Figure 1.

(a) Multiple sequence alignment of the Pol β-like core of PgVPolX with human family X DNA polymerases. Numbers indicate the amino acid position relative to the N-terminus of each DNA polymerase. Names of organisms are abbreviated as follows (numbers in parentheses indicate the corresponding accession number): PgV-16T PolX, DNA polymerase X from strain 16 T of P. globosa virus (NC_021312.1); Polβ, human DNA polymerase β (NP_002681); Pol λ, human DNA polymerase λ (NP_037406); Polμ, human DNA polymerase μ (NP_001271260.1); TdT, terminal deoxynucleotidyl transferase (NP_001017520.1).
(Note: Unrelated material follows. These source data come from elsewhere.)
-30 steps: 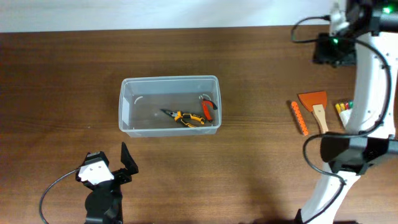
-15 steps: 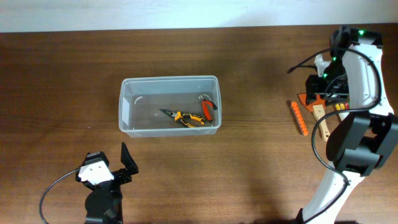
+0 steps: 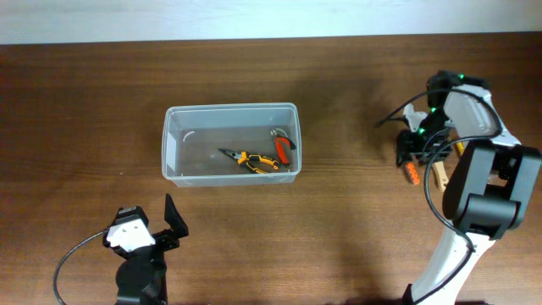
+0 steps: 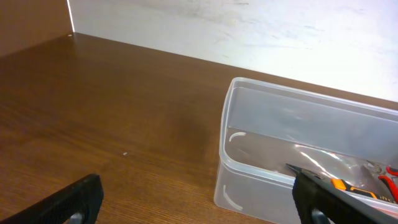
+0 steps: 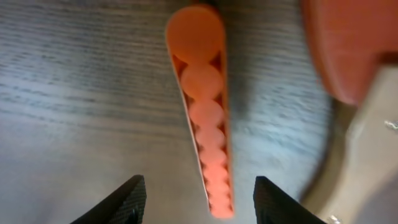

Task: Pack container
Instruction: 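Move the right gripper down onto the orange bit holder strip, then lift the orange strip and release it into the container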

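Observation:
The clear plastic container (image 3: 229,144) holds yellow-handled pliers (image 3: 251,160) and red-handled cutters (image 3: 284,146). At the table's right, my right gripper (image 3: 412,155) is down low and open over an orange ridged stick (image 5: 204,118). The stick lies on the wood between the two fingers (image 5: 132,200), untouched by either. Beside it lies an orange scraper (image 5: 351,46) with a wooden handle. My left gripper (image 4: 196,202) is open and empty near the front edge, looking at the container (image 4: 292,137).
The scraper's wooden handle (image 3: 440,174) lies just right of the stick, close to the right gripper's outer finger. The right arm's base (image 3: 478,212) stands at the front right. Bare brown table surrounds the container.
My right gripper, which was high above the stick, scraper and marker pack, is now down low with its open fingers either side of the orange stick. The left arm has not moved.
My right gripper first held the red cutters in the air beyond the container's right end, then over the container. Later the cutters lay in the container and the gripper was open, high over the right-hand items. Now it straddles the orange stick.

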Controlling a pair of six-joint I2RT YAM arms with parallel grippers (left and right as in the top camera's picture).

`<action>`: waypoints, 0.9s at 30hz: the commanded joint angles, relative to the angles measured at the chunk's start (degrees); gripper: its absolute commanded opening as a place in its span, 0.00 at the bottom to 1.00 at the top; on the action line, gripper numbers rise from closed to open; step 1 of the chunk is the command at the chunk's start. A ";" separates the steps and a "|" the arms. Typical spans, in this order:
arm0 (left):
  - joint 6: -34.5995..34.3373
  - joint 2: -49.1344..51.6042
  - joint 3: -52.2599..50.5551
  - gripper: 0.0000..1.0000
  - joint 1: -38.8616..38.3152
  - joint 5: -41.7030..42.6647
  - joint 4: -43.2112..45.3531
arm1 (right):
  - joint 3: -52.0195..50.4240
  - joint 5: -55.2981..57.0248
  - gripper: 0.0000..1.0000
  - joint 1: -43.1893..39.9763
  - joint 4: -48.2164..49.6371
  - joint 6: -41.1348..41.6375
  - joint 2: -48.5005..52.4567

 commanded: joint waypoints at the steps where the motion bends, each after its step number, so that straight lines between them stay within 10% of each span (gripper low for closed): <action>1: 0.50 -0.26 -0.20 0.99 -0.17 -0.20 -0.09 | -3.41 -0.94 0.56 0.48 2.05 -0.59 -0.52; 5: 0.50 -0.26 -0.20 0.99 -0.17 -0.20 -0.09 | -6.12 -0.92 0.56 0.39 4.90 -0.59 -0.52; 11: 0.50 -0.26 -0.20 0.99 -0.17 -0.20 -0.09 | -6.60 -0.68 0.15 0.39 6.58 -0.57 -0.52; 16: 0.50 -0.26 -0.20 0.99 -0.17 -0.20 -0.09 | -5.14 -0.50 0.05 0.42 6.05 0.11 -0.55; 27: 0.50 -0.26 -0.20 0.99 -0.17 -0.20 -0.09 | 41.38 -1.16 0.04 12.37 -10.49 2.45 -0.55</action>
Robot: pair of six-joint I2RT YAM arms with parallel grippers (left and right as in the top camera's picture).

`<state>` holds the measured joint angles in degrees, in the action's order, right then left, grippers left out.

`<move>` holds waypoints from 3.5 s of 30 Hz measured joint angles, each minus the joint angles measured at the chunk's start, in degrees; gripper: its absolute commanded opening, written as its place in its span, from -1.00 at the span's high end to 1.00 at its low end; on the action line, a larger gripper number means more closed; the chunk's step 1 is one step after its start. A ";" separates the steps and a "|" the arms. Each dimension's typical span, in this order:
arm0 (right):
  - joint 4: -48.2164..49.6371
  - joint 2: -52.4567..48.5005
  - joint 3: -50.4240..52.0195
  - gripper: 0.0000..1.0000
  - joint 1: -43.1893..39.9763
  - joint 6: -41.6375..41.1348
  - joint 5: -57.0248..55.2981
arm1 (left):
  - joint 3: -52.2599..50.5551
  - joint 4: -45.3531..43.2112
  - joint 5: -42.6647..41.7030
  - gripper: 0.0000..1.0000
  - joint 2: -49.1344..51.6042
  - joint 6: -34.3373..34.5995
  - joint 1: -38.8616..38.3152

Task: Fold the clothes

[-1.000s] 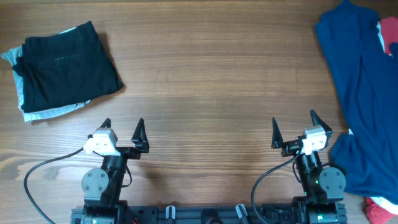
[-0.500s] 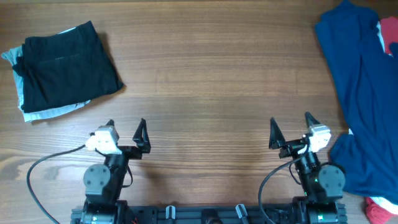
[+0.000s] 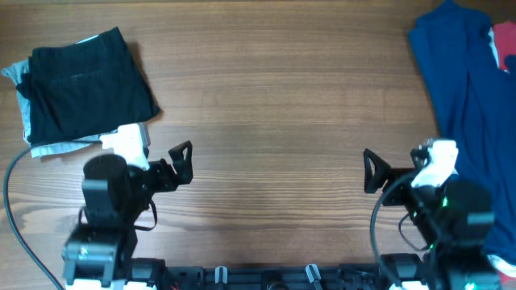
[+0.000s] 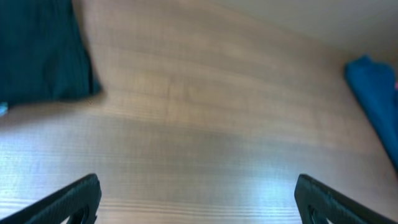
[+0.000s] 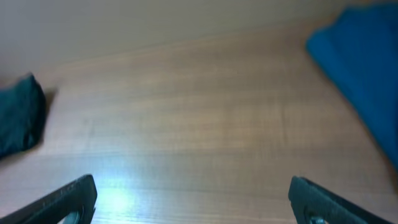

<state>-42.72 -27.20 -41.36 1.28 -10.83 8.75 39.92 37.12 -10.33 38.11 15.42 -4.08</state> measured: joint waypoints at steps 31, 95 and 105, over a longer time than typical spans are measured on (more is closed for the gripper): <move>-7.28 -46.01 0.48 -0.89 -24.72 -34.32 -21.33 | 8.74 10.91 -1.57 -1.00 9.79 0.00 -0.02; -1.40 -54.36 -32.92 -0.63 28.68 -12.31 -2.75 | 8.81 8.72 -1.57 -1.00 9.79 0.00 -0.02; -16.22 -39.60 -33.66 -1.00 13.53 -18.32 -17.81 | 8.81 8.35 -8.13 -1.00 13.84 0.02 -0.02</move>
<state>-58.94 -66.81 -75.02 14.81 -29.15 -9.06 48.73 45.47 -18.46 51.94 15.44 -4.10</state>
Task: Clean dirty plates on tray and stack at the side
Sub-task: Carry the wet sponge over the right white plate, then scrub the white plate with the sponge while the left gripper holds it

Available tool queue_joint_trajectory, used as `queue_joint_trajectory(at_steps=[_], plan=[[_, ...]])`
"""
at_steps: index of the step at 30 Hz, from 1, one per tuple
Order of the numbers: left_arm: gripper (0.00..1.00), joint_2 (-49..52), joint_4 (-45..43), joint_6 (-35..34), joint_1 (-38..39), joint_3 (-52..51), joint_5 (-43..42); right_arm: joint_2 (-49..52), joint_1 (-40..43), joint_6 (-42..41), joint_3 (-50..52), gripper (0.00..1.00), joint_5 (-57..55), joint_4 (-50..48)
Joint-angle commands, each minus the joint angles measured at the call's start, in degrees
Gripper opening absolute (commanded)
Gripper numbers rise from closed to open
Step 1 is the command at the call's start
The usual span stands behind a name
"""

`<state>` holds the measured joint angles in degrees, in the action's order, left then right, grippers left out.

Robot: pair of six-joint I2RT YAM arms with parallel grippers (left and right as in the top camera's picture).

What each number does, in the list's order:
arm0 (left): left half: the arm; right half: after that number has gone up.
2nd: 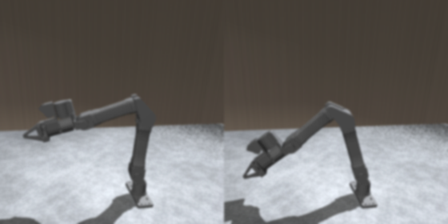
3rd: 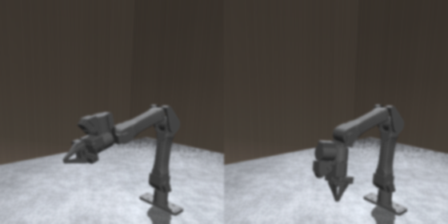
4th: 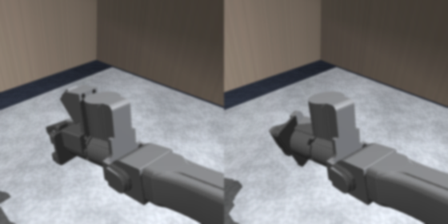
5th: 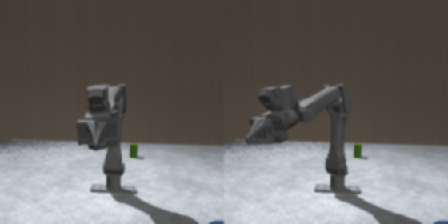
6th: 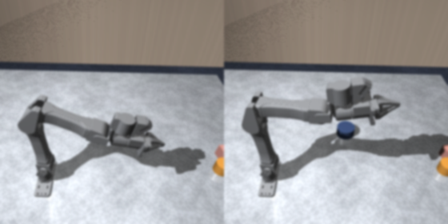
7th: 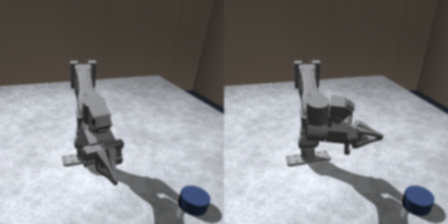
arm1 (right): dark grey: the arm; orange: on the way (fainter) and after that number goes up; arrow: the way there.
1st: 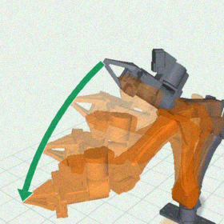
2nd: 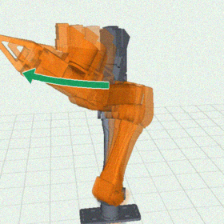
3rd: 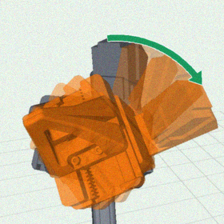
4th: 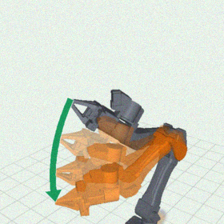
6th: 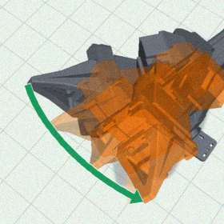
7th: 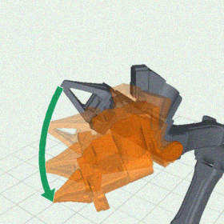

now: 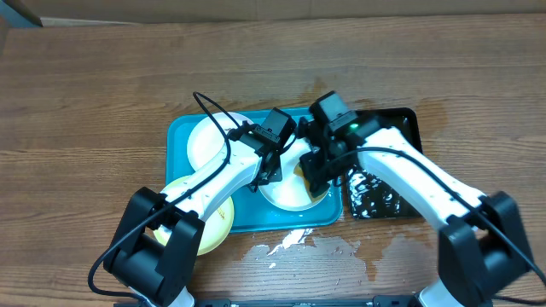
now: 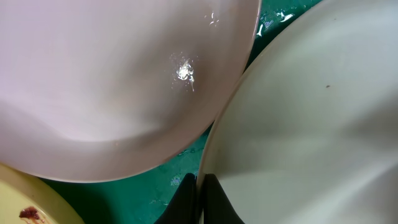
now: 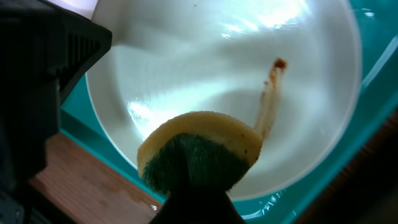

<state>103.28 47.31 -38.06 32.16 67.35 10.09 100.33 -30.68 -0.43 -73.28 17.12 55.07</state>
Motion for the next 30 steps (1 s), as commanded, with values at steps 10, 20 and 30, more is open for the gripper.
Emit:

White letters boxed in black indicate the three conserved Asp responsible for the polymerization reaction. Black bold letters boxed in gray indicate the nucleophile residue responsible for the 5′-dRP lyase activity in Pol β and Pol λ. Black bold letters boxed in white indicate the other two lysine residues described to play a role in 5′-dRP lyase catalysis in Pol β. Asterisks indicate invariant residues among PolX members¹¹. According to Pol β structural data^{17, 60}, the alignment is divided into the 8-kDa subdomain (white area), and the polymerization domain (grey area). (b) Alignment of the C-terminal NAD ⁺ -dependent DNA ligase domain of PgVPolX with the Ligase A from E. coli and Mimivirus DNA Ligase (MimLig). The conserved Motifs I-VI present in NAD⁺-dependent DNA ligases are indicated⁶¹. An asterisk indicates the lysine residue that is specifically adenylated during the ligation reaction. The accession numbers of E. coli LigA and MimLig are WP_001413640.1 and Q5UPZ0.1, respectively.